(YOUR INSTRUCTIONS)
Could you repeat the entries below exactly, but only from the line with "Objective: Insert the" through the line with "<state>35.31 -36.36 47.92", and without any picture?

*** Block opens ***

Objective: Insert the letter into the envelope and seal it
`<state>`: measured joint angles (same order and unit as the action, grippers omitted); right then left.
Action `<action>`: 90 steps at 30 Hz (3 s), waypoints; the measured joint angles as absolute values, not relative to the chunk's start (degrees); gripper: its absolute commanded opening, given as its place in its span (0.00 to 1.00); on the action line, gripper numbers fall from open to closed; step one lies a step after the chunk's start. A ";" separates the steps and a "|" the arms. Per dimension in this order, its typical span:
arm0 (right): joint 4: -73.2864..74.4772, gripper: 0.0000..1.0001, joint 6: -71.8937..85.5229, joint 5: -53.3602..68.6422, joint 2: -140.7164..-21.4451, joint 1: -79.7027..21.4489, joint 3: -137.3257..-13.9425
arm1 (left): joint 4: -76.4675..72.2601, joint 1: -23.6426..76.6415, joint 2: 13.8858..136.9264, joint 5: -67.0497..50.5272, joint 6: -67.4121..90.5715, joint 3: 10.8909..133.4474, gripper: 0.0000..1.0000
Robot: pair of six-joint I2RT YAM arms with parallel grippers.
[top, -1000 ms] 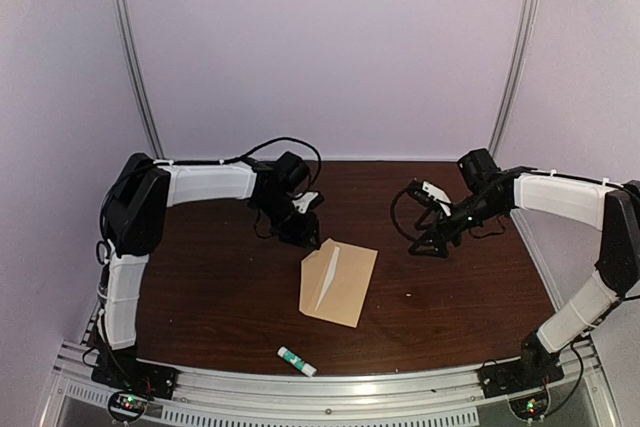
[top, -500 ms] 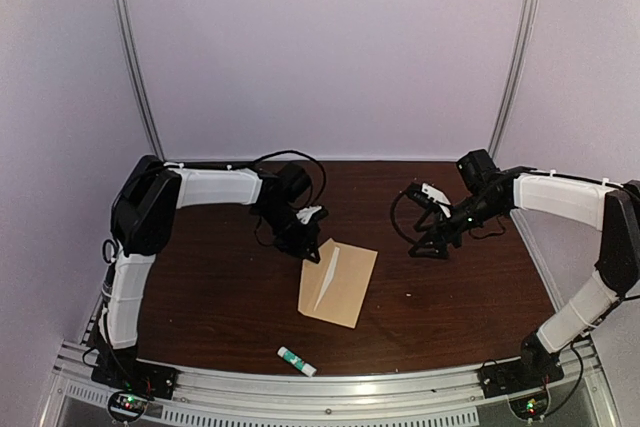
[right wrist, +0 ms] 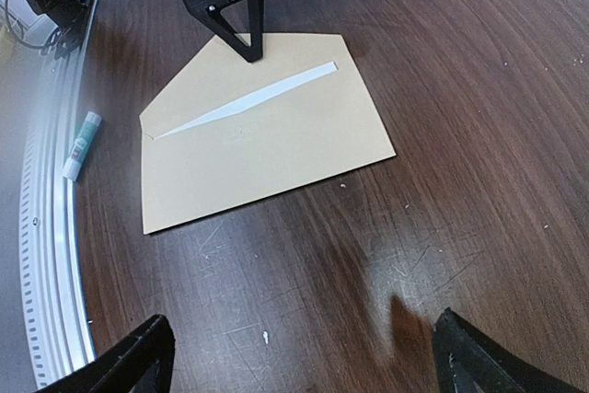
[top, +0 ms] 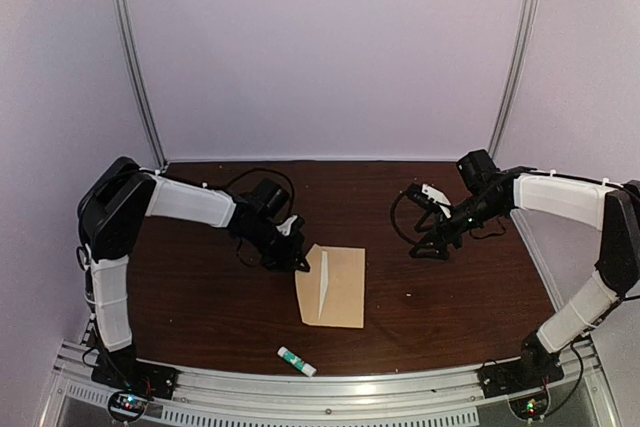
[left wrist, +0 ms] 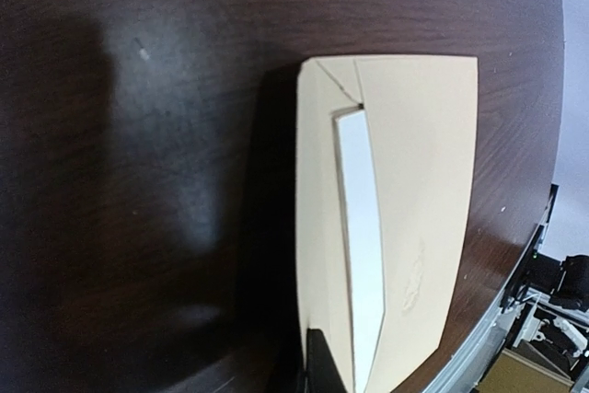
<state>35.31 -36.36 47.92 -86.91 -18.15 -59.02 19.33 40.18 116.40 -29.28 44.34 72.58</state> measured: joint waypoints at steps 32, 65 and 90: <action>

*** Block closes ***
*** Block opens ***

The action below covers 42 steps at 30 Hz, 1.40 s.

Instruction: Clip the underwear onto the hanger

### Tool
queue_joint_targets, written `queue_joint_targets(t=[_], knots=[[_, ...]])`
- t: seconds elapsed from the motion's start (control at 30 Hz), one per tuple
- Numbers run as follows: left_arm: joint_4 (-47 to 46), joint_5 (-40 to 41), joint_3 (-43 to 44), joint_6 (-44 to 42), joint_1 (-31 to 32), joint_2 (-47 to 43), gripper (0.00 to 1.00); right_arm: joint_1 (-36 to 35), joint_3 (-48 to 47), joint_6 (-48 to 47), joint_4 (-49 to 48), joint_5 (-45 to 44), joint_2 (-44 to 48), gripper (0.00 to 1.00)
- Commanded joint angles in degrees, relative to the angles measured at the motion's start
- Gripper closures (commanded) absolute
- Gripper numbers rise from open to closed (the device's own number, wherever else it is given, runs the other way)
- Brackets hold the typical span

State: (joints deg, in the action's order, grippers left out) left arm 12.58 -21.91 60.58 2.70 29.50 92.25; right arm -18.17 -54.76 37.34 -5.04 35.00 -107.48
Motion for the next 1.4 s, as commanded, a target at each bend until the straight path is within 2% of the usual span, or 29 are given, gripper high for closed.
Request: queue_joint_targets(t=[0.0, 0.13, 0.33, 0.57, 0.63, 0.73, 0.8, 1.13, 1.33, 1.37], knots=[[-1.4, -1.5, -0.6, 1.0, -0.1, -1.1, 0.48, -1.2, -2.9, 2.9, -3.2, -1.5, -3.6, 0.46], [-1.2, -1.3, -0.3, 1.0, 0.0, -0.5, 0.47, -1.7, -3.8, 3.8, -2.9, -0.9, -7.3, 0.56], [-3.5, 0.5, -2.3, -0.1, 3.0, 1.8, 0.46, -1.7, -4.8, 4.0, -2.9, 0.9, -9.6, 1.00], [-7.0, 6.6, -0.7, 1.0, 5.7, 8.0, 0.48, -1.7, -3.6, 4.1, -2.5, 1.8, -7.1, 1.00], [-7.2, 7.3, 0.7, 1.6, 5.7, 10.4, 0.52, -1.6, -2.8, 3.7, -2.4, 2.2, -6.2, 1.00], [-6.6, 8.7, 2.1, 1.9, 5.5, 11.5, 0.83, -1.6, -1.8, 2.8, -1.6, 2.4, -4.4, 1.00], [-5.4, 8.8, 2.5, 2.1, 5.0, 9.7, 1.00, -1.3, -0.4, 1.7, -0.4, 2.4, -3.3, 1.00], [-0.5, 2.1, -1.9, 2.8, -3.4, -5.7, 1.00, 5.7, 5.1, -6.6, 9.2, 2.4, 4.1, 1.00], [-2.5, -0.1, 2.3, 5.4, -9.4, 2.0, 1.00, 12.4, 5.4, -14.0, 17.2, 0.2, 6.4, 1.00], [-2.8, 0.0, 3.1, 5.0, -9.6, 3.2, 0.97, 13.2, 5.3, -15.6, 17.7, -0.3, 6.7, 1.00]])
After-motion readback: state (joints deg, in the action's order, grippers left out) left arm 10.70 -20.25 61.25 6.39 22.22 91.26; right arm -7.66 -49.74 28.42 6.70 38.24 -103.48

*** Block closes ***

(WRITTEN SOLUTION)
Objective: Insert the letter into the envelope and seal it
`<state>`: measured joint angles (same order and unit as the action, grippers omitted); right then left.
Action `<action>`: 90 steps at 30 Hz (3 s), waypoints; the measured joint angles as absolute values, not relative to the chunk's start (degrees); gripper: its absolute commanded opening, given as its place in its span (0.00 to 1.00); on the action line, gripper numbers fall from open to closed; step one lies a step after the chunk's start. A ";" separates the steps and a "|" the arms. Per dimension in this order, its typical span:
arm0 (right): joint 4: -73.2864..74.4772, gripper: 0.0000..1.0001, joint 6: -71.8937..85.5229, joint 5: -53.3602..68.6422, joint 2: -140.7164..-21.4451, joint 1: -79.7027..21.4489, joint 3: -137.3257..-13.9425
arm1 (left): joint 4: -76.4675..72.2601, joint 1: -23.6426..76.6415, joint 2: 13.8858..136.9264, joint 5: -67.0497..50.5272, joint 6: -67.4121..90.5715, joint 3: 10.8909..133.4474, gripper: 0.0000..1.0000
Robot: pair of six-joint I2RT YAM arms with parallel grippers.
[top, -1000 ms] 
[top, -500 ms] 
[right wrist, +0 ms] 
[top, +0 ms] 
[left wrist, +0 ms] 
<state>35.31 -36.36 47.92 -86.91 -18.15 -59.02 19.33 40.18 116.40 -29.28 44.34 72.58</state> measured: joint waypoints at steps 32, 65 and 90: <action>

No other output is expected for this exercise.